Not everyone was cooing over the Social Security Administration’s new Baby Name Playroom mobile application to help families select their newborn’s name.

The SSA announced the new application on June 14 for iPhone, iPad and iPod touch. It allows users to sort through more than 45,000 names culled from SSA’s files, including the 1,000 most popular names each year since 1880. It also lists, trivia and a “surprise me” button, as well as links to applying for a baby’s Social Security number, children’s benefits and other financial and health tips.

But several readers wanted to throw out the SSA app with the bathwater, based on comments they submitted to Federal Computer Week.

“Is this REALLY what we want the Social Security Administration to be working on? A free app for baby names?! No wonder why people are getting fed up with government spending,” was one of the examples published on June 21.

“Leave the cute toys for the private sector to develop,” asked Steve, another commenter.

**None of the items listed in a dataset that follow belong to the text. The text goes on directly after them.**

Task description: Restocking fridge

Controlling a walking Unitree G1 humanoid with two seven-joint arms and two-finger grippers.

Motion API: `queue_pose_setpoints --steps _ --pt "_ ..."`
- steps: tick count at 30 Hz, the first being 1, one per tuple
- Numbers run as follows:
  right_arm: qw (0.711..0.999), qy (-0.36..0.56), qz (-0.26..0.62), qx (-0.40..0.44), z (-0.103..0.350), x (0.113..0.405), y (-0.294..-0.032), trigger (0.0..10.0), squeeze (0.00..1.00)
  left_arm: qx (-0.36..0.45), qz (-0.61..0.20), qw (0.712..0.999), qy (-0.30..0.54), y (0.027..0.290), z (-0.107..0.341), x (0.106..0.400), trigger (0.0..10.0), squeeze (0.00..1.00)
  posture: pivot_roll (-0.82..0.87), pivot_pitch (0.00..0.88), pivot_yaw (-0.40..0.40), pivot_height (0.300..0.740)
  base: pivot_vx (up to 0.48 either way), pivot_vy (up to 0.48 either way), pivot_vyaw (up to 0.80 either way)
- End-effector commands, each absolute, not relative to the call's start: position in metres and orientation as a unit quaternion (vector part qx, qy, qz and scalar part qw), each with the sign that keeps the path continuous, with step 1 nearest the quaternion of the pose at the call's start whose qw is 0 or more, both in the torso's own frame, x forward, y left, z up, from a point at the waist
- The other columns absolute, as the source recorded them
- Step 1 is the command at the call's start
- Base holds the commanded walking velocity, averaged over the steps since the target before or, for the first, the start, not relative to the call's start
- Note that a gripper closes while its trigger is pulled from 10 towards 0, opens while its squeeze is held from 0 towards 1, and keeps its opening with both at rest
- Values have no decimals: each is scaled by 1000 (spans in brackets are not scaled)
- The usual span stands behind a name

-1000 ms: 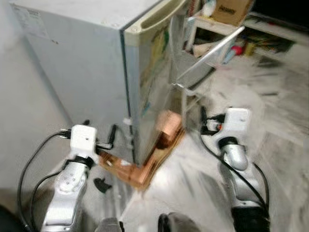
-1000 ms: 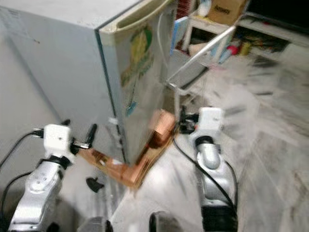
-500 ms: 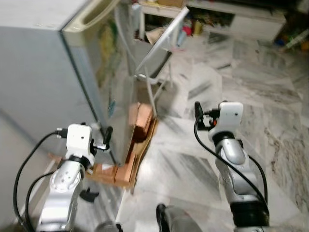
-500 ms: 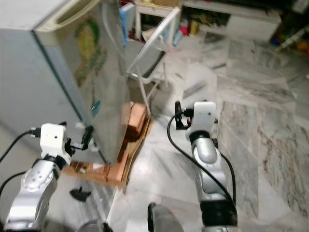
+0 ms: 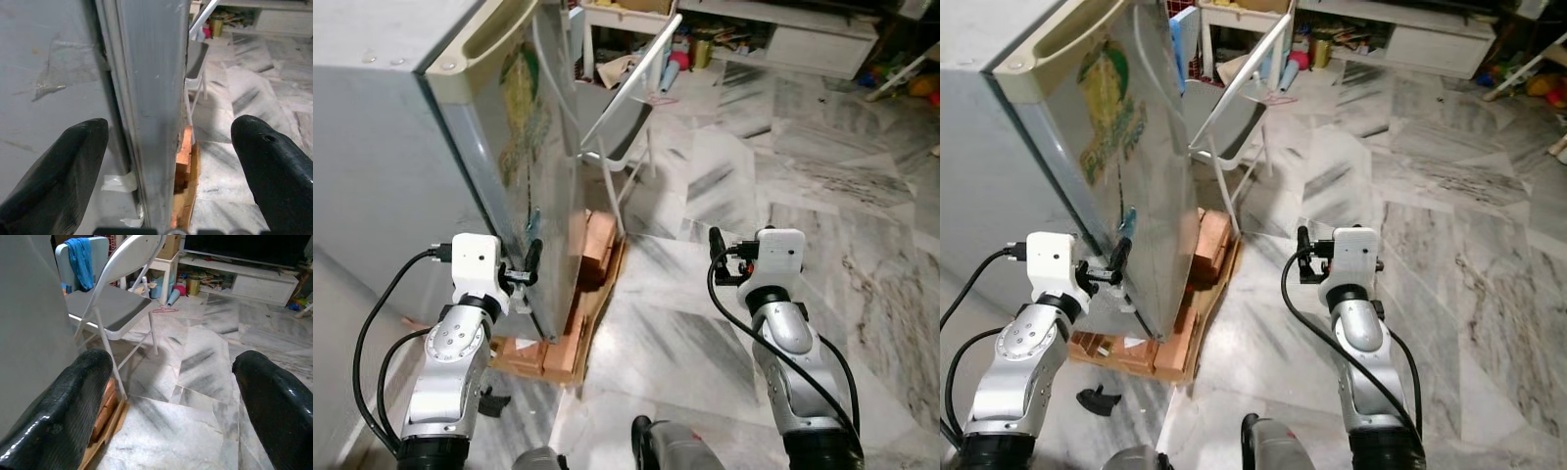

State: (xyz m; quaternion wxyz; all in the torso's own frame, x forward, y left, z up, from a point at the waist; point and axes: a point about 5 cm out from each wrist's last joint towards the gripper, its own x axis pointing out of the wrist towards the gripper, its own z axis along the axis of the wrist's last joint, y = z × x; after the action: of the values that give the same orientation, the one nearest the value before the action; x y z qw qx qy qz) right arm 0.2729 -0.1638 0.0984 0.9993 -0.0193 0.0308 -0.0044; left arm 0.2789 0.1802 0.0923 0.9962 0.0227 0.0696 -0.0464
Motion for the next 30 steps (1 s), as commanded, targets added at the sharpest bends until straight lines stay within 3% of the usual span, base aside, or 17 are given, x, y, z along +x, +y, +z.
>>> queue_pose_setpoints --steps 1,5,8,11,25,28,30 --pt "999 32 -7 -11 99 266 -175 10000 0 27 -44 997 65 180 91 286 10000 0 -71 27 -9 740 0 0 0" --pt "998 55 18 -4 90 257 -176 10000 0 26 -43 997 63 180 91 291 10000 0 -78 19 -9 740 0 0 0" --pt "987 120 107 3 65 226 -173 10000 0 26 -45 997 59 178 91 301 10000 0 -85 7 -4 740 0 0 0" --pt "984 134 119 1 59 217 -173 10000 0 26 -46 997 58 177 90 303 10000 0 -89 3 0 740 0 0 0" --pt "968 165 191 -14 52 208 -164 10000 0 39 -58 995 68 168 83 321 10000 0 -97 0 7 740 0 0 0" --pt "970 159 185 14 53 209 -166 10000 0 54 -116 991 46 142 89 329 10000 0 -91 0 5 740 0 0 0" --pt "966 160 202 9 54 210 -166 10000 0 41 -197 979 27 98 98 330 10000 0 -91 0 3 740 0 0 0"
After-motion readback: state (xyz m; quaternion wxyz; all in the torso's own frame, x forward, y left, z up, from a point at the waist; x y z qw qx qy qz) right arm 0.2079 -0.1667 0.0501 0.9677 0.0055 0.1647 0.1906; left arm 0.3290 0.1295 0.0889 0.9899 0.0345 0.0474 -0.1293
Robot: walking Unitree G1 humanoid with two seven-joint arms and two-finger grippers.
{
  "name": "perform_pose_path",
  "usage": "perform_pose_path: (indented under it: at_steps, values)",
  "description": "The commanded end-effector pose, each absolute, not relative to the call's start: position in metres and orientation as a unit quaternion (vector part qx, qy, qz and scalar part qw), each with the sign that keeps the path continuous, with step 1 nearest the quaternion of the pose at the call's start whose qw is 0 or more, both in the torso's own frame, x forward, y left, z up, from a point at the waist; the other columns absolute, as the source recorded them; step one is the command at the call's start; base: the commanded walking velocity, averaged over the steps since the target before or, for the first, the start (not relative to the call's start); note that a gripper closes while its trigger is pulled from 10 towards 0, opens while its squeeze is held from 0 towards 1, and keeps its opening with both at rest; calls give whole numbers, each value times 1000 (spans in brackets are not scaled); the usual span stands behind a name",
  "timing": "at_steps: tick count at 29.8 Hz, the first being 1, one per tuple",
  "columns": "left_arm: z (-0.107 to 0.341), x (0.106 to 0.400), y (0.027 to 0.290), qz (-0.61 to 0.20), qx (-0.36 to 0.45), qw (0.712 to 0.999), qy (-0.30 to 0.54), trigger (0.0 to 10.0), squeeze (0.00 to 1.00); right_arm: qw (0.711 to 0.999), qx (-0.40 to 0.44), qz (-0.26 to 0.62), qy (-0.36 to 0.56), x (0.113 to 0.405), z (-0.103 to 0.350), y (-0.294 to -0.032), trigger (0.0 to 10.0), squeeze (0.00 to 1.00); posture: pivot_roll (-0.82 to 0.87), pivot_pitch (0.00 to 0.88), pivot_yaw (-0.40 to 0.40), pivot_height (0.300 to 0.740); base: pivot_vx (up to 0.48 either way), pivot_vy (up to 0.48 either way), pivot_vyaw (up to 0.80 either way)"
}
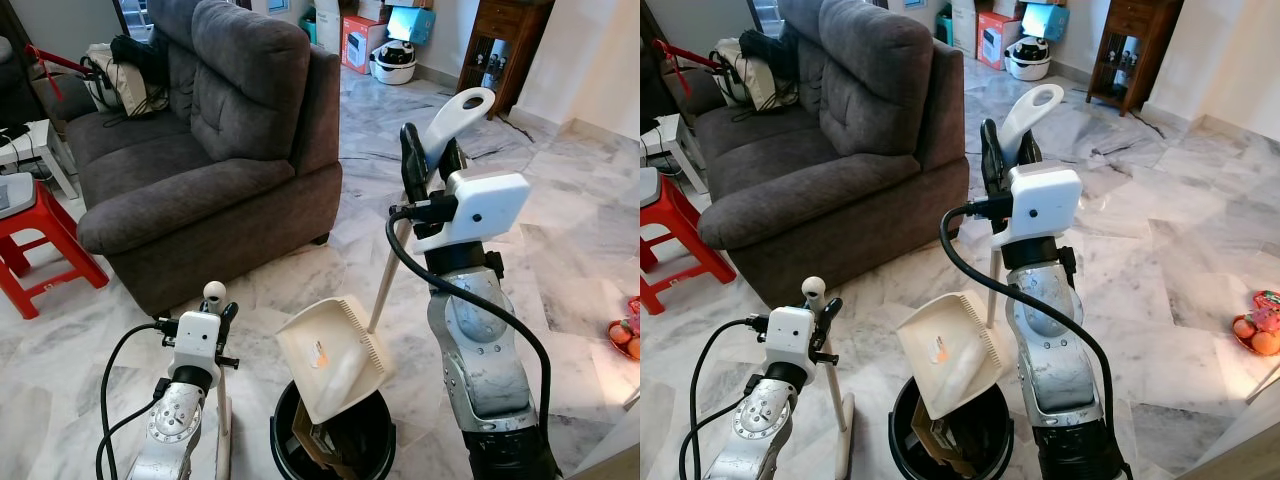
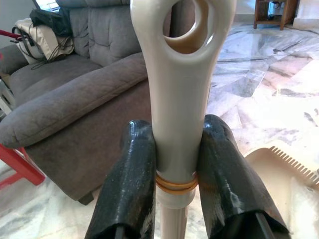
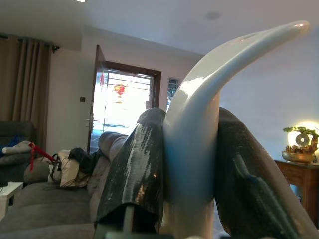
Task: Sweep floor
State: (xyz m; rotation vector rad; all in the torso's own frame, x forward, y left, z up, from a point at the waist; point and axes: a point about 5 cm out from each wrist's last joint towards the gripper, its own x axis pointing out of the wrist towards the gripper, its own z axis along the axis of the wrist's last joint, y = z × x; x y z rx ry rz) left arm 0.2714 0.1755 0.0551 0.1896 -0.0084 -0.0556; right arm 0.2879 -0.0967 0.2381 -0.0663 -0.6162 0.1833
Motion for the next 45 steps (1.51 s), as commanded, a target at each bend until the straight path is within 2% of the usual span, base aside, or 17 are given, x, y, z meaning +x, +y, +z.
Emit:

SSA officials were not immediately available, so I asked Gwynne Kostin, director of mobile for the General Services Administration’s Office of Citizen Services and Innovative Technologies, if the readers had a point.

She noted that along with the baby names, the mobile app provides useful information about its programs, including how to get a SSA for a baby.

“That is certainly part of the SSA’s mission,” Kostin said, and using mobile technology to deliver the information is very cost effective for some populations.

As for letting the private sector develop more mobile applications with government data, Kostin said to bring it on. The White House’s Data.gov and Health and Human Services Department’s Health Data Initiative are just two examples where federal agencies are releasing thousands of new databases to the public to be used by private developers.

“The government’s release of data is leading to more innovation,” she said.